ADD Kadıköy Şubesi’nin başkanlığını yaptığı 90’lar sonu – 2000’ler başındaki yıllarda son derece başarılı ve verimli hizmeleri olnuştu. Biz de ADD Genel Merkez Yönetim Kurulu üyesi ve Marmara Bölge sorumlusu idik. İşbirliğimiz çok keyif verici ve verimli idi. Dayanışma ve destekleri için bir kez daha buradan açıkça teşekkür ediyoruz. 80’i geçen yaşına karşın Sn. Gürel pırıl pırıl bir zihne sahip.. Yukarıdaki yazısı da bu gerçeğin kanıtı değil mi?? Bu önemli yazının kritik son bölümünü, yineleme pahasına aşağıda bir kez daha sunmak istiyoruz hoşgörünüzle :
-
Bu bir çöküştür, bitiş, tükeniş ve yokoluşa yönelmedir!
-
Kimse kendi konumunun aynen süreceği ya da, daha üst düzeylere tırmanabileceği aymazlığına düşmemelidir. Hepimizi kuşatan girdap (burgaç), ayrım gözetmeksizin tümümüzü yutacak boyutlara varmıştır artık.
-
Duraksamanın, bu körlemesine doludizgin gidişin karşısında beklemenin, şu ya da bu safsatalarla eylenmenin zamanı geçmiştir. Yasa ve Düzenden eser kalmadığını anlayamamanın, tam tersine gücü gücüne yetenin ön aldığını görememenin ve engellememenin, tarihsel ölçeklerde çok büyük, ileride taşınması olanaksız bir suç niteliğine dönüştüğünü algılamak artık kaçınılmaz zorunluluk olmuştur…
*****
AKP iktidarının kendisi ülkemiz ve hatta bölgemiz için en büyük güvenlik sorunu hatta tehdit durumuna gelmiştir..

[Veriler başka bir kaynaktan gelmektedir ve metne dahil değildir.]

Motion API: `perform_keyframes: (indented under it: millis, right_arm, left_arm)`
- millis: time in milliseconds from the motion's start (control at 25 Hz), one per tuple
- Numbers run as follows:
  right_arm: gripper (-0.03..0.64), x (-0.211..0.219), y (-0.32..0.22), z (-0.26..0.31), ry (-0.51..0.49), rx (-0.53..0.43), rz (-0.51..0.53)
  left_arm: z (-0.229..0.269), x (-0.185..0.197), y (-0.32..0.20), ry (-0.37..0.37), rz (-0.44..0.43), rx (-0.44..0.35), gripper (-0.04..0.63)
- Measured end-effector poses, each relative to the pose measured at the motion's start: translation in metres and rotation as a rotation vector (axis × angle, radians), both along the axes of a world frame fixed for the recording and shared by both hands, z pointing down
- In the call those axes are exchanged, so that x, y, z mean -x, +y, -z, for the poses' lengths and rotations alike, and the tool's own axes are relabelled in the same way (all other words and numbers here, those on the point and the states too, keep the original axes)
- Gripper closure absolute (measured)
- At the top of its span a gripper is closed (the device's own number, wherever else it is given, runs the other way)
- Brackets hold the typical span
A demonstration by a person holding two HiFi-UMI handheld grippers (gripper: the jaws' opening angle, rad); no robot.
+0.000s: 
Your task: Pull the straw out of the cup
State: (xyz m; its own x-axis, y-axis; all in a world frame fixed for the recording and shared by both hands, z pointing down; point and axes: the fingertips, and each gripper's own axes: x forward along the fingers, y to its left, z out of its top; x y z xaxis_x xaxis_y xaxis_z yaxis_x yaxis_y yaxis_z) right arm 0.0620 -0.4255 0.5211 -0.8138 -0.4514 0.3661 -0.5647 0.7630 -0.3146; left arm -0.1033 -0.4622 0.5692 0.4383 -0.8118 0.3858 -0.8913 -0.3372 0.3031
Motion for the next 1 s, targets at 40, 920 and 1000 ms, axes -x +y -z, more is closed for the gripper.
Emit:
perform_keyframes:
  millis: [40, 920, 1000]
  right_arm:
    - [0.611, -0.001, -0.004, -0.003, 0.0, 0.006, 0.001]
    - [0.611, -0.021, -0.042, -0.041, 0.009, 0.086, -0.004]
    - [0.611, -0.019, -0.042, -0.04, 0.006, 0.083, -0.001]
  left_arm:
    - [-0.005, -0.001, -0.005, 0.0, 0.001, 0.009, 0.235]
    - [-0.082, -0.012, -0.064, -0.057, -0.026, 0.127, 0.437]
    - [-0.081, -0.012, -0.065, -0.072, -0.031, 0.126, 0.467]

Bu durum kabul edilemez, sürdürülemez ve katlanılmaz aşamadadır.
Dün 24 insanımızı yitirdik ama RTE bu akşam kızını nikah kıyıyor..
Olacak şey midir??
Hangi vicdana sığar ve gerçekte anlamı nedir bu davranışın?? -
Ya AKP aklını başına alacak yola gelecektir, ya AKP’nin sağduyulu yöneticileri vahim gidişe “dur” diyeceklerdir ya da Ulusumuz bir kez daha kendi yazgısına el koyacaktır.
Başka yol var mı, kaldı mı ? AKP – RTE bıraktı mı??
- RTE, Türkiye’yi ve AKP’yi daha da öte felaketlere sürüklemeden mutlaka frene basmalıdır
- Ya da mutlaka engellenmelidir, engellenecektir..
- Bir faninin akıl dışı kör hırslarına 80 milyonluk bir ülke ve ulusun geleceği
feda ve kurban edilemez..Asla ve kat’a!
Böylece bilinmesinde ve bu şaşmaz tarihsel gerçeğin tez elden kabulünde sayısız yarar var..Sevgi ve saygı ile.